Sophia vanished early to spend the day at Banjul’s main hospital. I would have liked to have gone, but had made commitments to work that needed to be kept, so I spent much of the day in the hotel lobby catching up on emails. Luckily, for the civil engineering work that I do, it was a low time of year with much of the work for the year’s remaining projects already carried out, and an excellent group of colleagues to help back me up while I was working remotely. Sophia wrote up the hospital visit on her own blog, part of which is reproduced here:
Gambia is a very thin, long country with 50 miles of Atlantic coastline and is otherwise completely surrounded by Senegal.
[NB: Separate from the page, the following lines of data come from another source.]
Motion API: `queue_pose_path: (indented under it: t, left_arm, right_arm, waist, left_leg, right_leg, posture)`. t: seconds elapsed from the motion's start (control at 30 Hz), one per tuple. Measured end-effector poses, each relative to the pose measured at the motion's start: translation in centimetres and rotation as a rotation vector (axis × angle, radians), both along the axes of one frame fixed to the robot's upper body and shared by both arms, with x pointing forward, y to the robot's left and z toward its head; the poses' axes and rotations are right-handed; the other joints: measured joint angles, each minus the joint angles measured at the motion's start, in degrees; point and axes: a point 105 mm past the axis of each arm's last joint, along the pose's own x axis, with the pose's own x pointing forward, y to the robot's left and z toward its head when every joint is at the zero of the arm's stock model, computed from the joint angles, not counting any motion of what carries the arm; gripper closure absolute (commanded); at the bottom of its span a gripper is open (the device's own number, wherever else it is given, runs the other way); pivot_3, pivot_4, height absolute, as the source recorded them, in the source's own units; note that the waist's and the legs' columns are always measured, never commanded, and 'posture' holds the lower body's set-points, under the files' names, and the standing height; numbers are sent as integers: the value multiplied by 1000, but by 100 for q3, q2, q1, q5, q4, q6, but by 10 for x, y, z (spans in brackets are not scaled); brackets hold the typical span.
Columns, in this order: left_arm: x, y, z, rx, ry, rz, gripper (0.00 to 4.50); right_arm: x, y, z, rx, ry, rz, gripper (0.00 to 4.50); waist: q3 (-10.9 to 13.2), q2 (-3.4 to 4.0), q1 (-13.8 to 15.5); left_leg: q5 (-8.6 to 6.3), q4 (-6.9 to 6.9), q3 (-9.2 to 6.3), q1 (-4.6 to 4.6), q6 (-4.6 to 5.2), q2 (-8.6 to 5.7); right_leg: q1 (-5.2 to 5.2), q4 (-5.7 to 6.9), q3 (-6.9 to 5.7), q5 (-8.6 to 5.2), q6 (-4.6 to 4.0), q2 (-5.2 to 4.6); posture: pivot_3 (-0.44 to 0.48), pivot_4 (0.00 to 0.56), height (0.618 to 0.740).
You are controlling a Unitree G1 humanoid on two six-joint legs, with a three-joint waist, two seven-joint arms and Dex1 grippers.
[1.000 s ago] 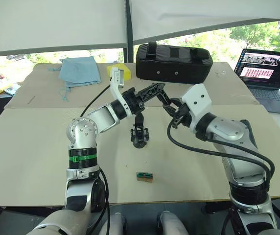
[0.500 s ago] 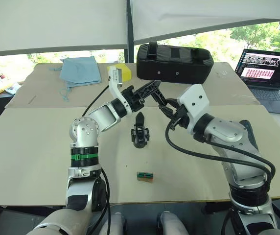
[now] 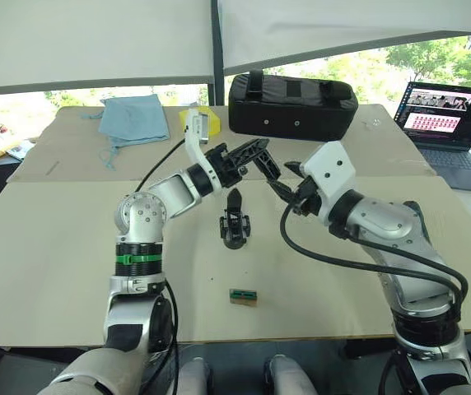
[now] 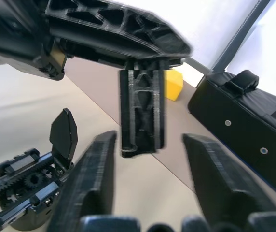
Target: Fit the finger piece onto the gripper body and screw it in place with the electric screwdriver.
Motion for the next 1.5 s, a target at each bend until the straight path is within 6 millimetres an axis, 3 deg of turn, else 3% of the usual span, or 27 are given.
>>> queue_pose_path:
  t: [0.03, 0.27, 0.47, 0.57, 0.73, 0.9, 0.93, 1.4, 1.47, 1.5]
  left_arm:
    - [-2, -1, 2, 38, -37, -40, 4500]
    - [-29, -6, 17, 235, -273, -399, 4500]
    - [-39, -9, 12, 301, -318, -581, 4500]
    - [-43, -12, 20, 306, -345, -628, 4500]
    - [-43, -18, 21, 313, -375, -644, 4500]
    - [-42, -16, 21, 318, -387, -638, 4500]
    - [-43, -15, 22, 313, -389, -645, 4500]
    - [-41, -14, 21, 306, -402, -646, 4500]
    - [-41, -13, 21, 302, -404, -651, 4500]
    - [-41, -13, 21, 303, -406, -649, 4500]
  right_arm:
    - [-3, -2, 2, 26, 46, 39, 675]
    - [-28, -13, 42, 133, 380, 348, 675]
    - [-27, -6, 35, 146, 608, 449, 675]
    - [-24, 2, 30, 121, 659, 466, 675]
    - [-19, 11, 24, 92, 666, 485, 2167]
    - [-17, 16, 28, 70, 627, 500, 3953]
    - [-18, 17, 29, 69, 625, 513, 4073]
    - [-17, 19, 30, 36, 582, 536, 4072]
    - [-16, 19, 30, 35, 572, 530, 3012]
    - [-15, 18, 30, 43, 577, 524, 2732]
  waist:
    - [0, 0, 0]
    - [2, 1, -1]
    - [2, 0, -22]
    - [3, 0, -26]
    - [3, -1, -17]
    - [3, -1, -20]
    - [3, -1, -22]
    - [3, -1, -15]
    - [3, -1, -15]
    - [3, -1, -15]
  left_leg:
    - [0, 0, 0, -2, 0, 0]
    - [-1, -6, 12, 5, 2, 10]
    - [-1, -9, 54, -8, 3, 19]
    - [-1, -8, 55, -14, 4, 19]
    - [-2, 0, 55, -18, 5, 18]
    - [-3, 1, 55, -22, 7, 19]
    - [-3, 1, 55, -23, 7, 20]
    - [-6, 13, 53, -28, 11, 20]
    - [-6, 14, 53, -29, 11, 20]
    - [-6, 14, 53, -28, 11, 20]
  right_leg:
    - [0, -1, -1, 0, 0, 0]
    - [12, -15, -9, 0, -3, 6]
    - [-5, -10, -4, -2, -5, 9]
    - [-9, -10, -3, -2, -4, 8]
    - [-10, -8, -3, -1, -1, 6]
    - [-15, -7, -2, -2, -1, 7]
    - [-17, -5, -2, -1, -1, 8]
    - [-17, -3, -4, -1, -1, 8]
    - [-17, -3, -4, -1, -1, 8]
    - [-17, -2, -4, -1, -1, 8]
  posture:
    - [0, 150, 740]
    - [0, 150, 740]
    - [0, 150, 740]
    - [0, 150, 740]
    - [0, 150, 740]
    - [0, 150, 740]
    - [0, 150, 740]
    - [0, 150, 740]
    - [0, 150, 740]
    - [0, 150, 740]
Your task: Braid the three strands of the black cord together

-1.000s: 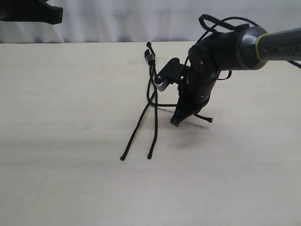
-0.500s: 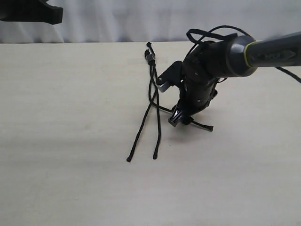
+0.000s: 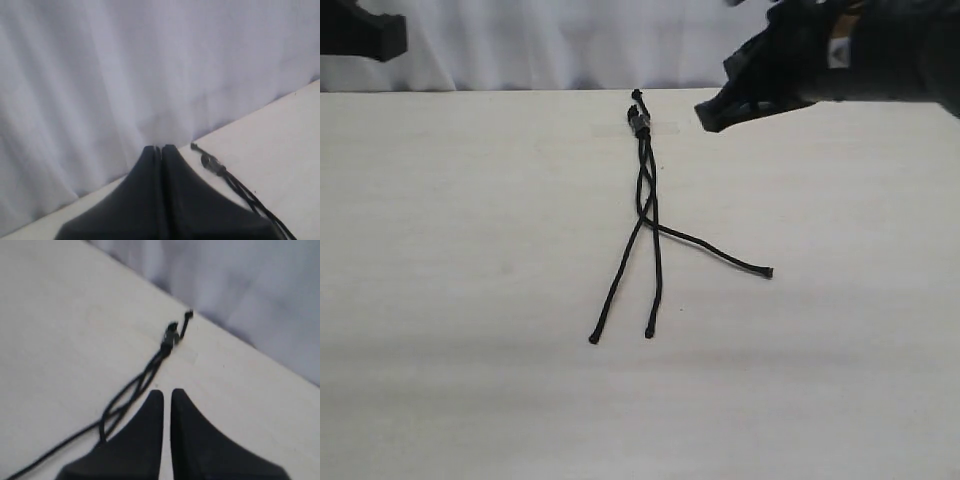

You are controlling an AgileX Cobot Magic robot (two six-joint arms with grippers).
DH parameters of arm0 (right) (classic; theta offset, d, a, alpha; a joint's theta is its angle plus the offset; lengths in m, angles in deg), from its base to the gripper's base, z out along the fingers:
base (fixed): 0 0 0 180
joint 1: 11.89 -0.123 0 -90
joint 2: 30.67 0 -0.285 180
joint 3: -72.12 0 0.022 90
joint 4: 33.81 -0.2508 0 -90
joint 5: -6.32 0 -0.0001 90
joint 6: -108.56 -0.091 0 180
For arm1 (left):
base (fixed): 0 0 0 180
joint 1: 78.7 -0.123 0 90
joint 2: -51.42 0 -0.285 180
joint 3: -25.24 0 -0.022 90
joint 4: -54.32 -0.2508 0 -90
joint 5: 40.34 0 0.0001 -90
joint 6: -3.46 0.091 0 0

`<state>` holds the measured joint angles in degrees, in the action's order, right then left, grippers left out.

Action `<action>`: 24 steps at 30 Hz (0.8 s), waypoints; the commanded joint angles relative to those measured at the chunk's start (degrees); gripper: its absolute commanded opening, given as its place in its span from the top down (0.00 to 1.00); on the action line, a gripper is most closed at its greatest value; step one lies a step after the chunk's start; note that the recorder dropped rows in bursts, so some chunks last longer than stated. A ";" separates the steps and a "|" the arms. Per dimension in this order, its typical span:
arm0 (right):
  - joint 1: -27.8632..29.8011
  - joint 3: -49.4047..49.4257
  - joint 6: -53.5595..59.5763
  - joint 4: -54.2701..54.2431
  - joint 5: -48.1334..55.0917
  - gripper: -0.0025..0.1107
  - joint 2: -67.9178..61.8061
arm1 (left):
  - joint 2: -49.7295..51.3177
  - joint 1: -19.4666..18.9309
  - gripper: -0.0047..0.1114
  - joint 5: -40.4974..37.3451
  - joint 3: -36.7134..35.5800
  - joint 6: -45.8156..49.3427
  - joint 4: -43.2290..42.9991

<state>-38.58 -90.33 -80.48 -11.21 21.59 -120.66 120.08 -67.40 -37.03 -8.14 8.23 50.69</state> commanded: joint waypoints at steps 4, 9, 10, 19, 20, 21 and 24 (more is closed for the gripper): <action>-0.01 16.86 -1.25 -4.34 -17.66 0.94 20.73 | -14.14 0.06 0.96 9.39 -12.26 -0.73 7.55; -0.01 24.75 -1.25 -4.34 -19.89 0.94 29.52 | -20.64 0.06 0.96 6.51 -15.07 -0.73 8.62; -0.01 25.85 -1.25 -4.34 -19.46 0.94 31.17 | -21.60 0.06 0.96 6.06 -15.06 -0.73 8.62; -0.01 29.94 -1.25 -4.34 -19.59 0.94 40.83 | -24.42 0.06 0.96 6.46 -15.06 -0.60 8.62; -0.01 29.94 -1.25 -4.34 -19.72 0.94 41.57 | -24.42 0.06 0.96 6.46 -15.06 -0.60 8.62; -0.01 29.94 -1.25 -4.34 -19.72 0.94 42.15 | -24.42 0.06 0.96 6.46 -15.06 -0.60 8.62; -0.01 29.94 -1.25 -4.34 -19.72 0.94 43.97 | -25.46 -0.07 0.96 6.32 -15.35 -0.60 8.62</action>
<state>-38.58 -60.73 -81.33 -15.29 2.49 -78.21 95.91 -67.40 -30.80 -22.94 7.89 58.94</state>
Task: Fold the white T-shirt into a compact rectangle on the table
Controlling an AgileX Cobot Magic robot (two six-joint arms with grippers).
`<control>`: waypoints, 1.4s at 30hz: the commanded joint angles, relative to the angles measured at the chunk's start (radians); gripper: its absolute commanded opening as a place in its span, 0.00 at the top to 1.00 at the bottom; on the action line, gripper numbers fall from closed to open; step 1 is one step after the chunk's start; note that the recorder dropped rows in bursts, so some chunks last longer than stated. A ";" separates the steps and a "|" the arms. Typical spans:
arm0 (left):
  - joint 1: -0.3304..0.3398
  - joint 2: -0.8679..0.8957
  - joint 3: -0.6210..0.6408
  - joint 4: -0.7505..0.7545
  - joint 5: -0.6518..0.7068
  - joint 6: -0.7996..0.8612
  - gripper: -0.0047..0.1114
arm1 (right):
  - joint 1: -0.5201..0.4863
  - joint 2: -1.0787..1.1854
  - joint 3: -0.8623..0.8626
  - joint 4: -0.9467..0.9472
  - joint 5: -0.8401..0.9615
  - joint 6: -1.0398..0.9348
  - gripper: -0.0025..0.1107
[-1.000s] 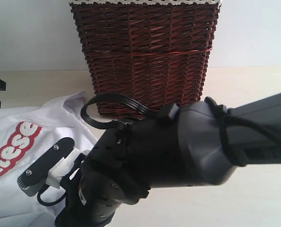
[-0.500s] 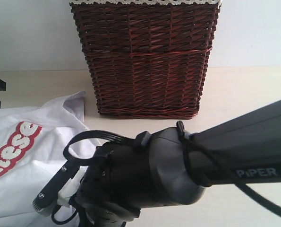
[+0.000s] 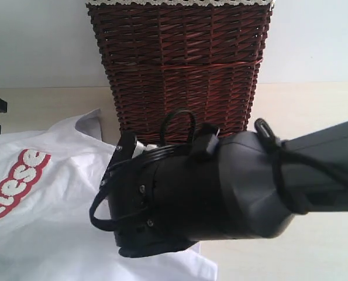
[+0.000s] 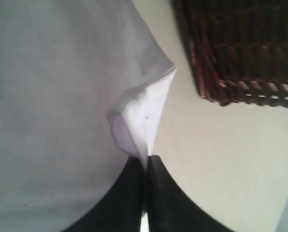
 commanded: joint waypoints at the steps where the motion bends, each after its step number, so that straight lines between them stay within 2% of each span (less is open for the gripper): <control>1: -0.002 -0.004 0.000 -0.007 -0.001 0.009 0.96 | -0.041 -0.037 -0.006 -0.069 0.082 0.008 0.98; 5: -0.002 -0.004 0.000 -0.007 0.005 0.009 0.96 | -0.135 -0.039 -0.006 -0.077 0.113 -0.023 0.98; 7: -0.002 -0.004 0.000 -0.007 0.005 0.014 0.96 | -0.213 -0.039 -0.006 -0.134 0.083 -0.008 0.98; 8: -0.002 -0.004 0.000 -0.005 0.005 0.018 0.96 | -0.259 -0.039 -0.006 -0.142 0.012 0.006 0.96; 10: -0.002 -0.004 0.000 -0.005 0.027 0.043 0.96 | -0.327 -0.039 -0.006 -0.212 -0.129 0.041 0.72; 11: -0.002 -0.004 0.000 0.002 0.058 0.058 0.96 | -0.330 -0.046 -0.006 -0.253 -0.107 0.070 0.61; 12: -0.002 -0.004 0.000 0.011 0.087 0.072 0.96 | -0.330 -0.073 -0.006 -0.235 -0.118 0.096 0.58; 14: -0.002 -0.004 0.000 0.063 0.131 0.067 0.96 | -0.330 -0.118 -0.006 -0.121 -0.256 0.043 0.60; 16: -0.002 -0.004 0.000 0.205 0.204 -0.016 0.96 | -0.330 -0.149 -0.006 0.059 -0.428 -0.115 0.69; 17: -0.002 -0.004 0.000 0.347 0.263 -0.154 0.96 | -0.330 -0.153 -0.006 0.153 -0.483 -0.207 0.79; 19: -0.002 -0.004 0.000 0.485 0.349 -0.277 0.96 | -0.330 -0.153 -0.006 0.230 -0.512 -0.265 0.91; 21: -0.005 -0.004 0.000 0.497 0.435 -0.283 0.96 | -0.330 -0.153 -0.004 0.232 -0.508 -0.268 0.98; 23: -0.027 -0.004 0.010 0.575 0.494 -0.306 0.96 | -0.330 -0.153 -0.004 0.232 -0.473 -0.275 0.98; 30: -0.061 0.098 0.038 0.604 0.297 -0.328 0.96 | -0.330 -0.153 0.041 0.233 -0.522 -0.279 0.98; 32: -0.061 0.153 0.034 0.706 0.198 -0.413 0.96 | -0.330 -0.153 0.040 0.231 -0.525 -0.279 0.98; 33: -0.059 0.182 0.014 0.784 0.125 -0.514 0.96 | -0.330 -0.153 0.040 0.231 -0.527 -0.279 0.98; 35: -0.059 0.220 -0.044 0.798 0.039 -0.586 0.96 | -0.330 -0.153 0.040 0.233 -0.529 -0.279 0.98; 42: -0.092 0.279 -0.200 0.726 0.015 -0.589 0.96 | -0.330 -0.153 0.040 0.233 -0.542 -0.279 0.98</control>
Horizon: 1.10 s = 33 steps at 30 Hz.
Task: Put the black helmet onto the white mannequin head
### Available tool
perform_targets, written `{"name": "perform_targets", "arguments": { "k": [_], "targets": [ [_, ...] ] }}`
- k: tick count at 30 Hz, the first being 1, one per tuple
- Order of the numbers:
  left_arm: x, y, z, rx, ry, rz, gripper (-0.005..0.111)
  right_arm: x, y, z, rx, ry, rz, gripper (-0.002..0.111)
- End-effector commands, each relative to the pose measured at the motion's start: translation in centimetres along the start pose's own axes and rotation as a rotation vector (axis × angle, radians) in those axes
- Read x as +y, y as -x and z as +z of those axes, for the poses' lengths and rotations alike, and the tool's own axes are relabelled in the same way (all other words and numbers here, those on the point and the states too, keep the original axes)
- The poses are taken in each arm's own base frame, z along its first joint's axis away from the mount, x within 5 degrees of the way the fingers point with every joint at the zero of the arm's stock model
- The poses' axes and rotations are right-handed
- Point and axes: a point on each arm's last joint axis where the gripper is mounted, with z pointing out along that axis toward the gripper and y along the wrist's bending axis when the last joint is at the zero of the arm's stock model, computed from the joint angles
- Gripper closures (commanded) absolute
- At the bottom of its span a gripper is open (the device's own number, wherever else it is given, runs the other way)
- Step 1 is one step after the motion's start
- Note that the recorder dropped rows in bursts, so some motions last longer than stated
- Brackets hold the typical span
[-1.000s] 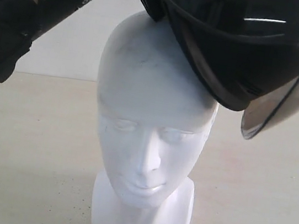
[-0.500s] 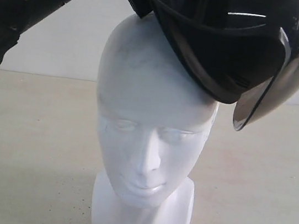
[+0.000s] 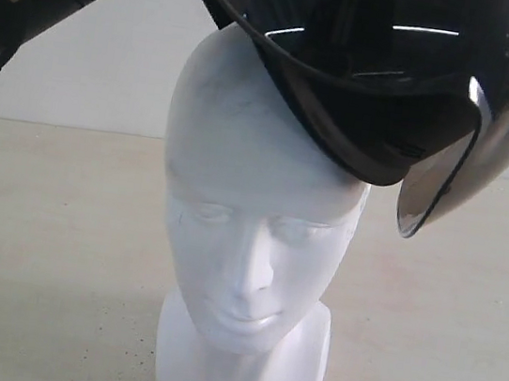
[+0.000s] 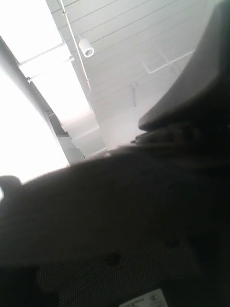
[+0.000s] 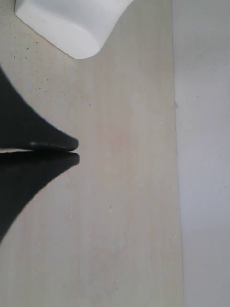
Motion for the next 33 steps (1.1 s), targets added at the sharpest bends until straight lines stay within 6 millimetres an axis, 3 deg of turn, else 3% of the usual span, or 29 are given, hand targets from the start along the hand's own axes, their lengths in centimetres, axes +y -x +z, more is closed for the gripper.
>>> {"name": "perform_targets", "arguments": {
  "k": [1,17,33],
  "targets": [
    [-1.7,0.6,-1.0,-0.035,-0.075,0.023,0.102,0.0,0.1,0.0,-0.014,-0.005,-0.001,0.109],
    [0.1,-0.4,-2.7,-0.015,0.01,0.012,0.102,0.0,0.1,0.0,-0.014,-0.005,-0.001,0.109],
    [0.6,1.0,-4.2,-0.035,0.064,0.075,0.102,0.0,0.1,0.0,-0.014,-0.005,-0.001,0.109]
  ]
}}
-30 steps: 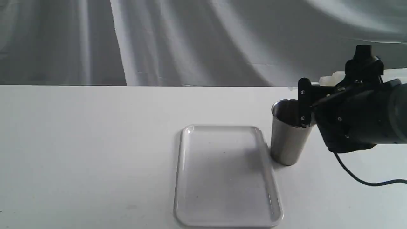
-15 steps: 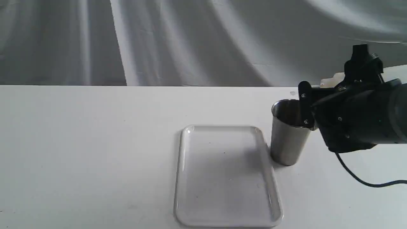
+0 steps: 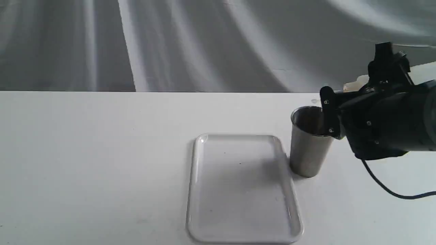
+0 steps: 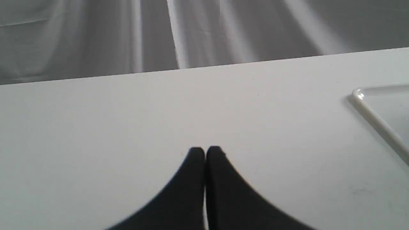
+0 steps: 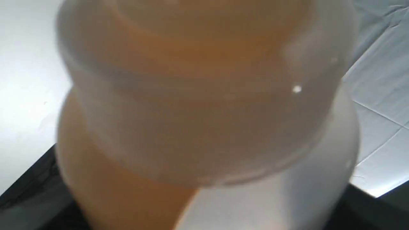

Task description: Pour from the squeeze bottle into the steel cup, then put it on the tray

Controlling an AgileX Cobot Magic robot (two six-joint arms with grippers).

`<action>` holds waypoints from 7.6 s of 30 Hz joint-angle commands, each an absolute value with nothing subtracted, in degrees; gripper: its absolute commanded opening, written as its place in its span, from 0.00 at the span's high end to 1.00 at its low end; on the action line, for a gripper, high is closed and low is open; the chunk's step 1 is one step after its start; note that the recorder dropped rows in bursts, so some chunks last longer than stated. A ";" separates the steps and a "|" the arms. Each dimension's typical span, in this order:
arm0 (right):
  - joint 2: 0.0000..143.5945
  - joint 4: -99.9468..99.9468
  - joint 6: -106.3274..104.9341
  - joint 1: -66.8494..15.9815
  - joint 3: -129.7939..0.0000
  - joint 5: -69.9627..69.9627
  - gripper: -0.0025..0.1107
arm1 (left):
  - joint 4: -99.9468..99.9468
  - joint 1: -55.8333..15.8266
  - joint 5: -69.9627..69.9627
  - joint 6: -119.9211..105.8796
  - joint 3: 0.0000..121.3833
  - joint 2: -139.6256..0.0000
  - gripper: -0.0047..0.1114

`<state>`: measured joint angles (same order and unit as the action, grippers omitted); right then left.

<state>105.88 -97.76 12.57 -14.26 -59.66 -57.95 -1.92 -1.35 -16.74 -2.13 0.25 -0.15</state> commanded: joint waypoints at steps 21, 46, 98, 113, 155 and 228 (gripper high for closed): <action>104.93 -99.95 6.13 -14.28 -60.09 -59.05 0.67 | -1.88 -1.26 -16.30 -2.04 0.00 0.00 0.96; 104.93 -99.95 15.07 -14.28 -60.09 -57.39 0.67 | -1.88 -1.26 -16.30 -2.01 0.00 0.00 0.96; 73.66 -99.95 99.82 -15.43 -49.41 -44.97 0.67 | -1.88 -1.26 -16.30 -1.92 0.00 0.00 0.96; 67.52 -98.69 101.92 -15.43 -49.41 -40.06 0.67 | -1.88 -1.26 -16.30 -1.92 0.00 0.00 0.96; 100.59 -30.34 25.46 -15.42 -56.05 24.56 0.67 | -1.88 -1.26 -16.30 -1.97 0.00 0.00 0.96; 109.69 -15.63 6.02 -18.93 -51.81 27.59 0.67 | -1.88 -1.26 -16.30 -1.97 0.00 0.00 0.96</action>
<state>110.16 -16.69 6.45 -18.74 -51.75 26.25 -1.92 -1.35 -16.74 -2.13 0.25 -0.15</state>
The borders follow the Gambia River. Banjul, the capital, is on Banjul Island where the river enters the Atlantic and is easily accessible by bridge from the South, but not so accessible from the North with ferries in operation.
Imagine being a woman in labour in one of The Gambia’s many rural villages. At the last count in 2012, just under half of all pregnant Gambian women laboured at home usually looked after by older village women. Many families don’t realise the importance of skilled care in labour; others do but can’t afford transport or hospital costs. Often the decision to transfer to Banjul comes too late for a safe outcome for mother and baby. The journeys are long and difficult at a time when every second counts.
Dr Sophia Webster, Flight For Every Mother
As it turned out, the vast majority of the day was taken up by torrential rain; not a good day for sightseeing even if I had wanted to. The main entertainment came from a small pack of monkeys squabbling and playing in the trees around the building, and occasionally landing on the roof with an almighty “thud”. Sophia returned from the hospital pleased with how the day had gone; the training and donations had been very well received. She was also happy that her high-vis jacket, previously comically huge on her, had been neatly tailored by the local clothes shop and even had pockets added and “Flight for Every Mother” printed on the back.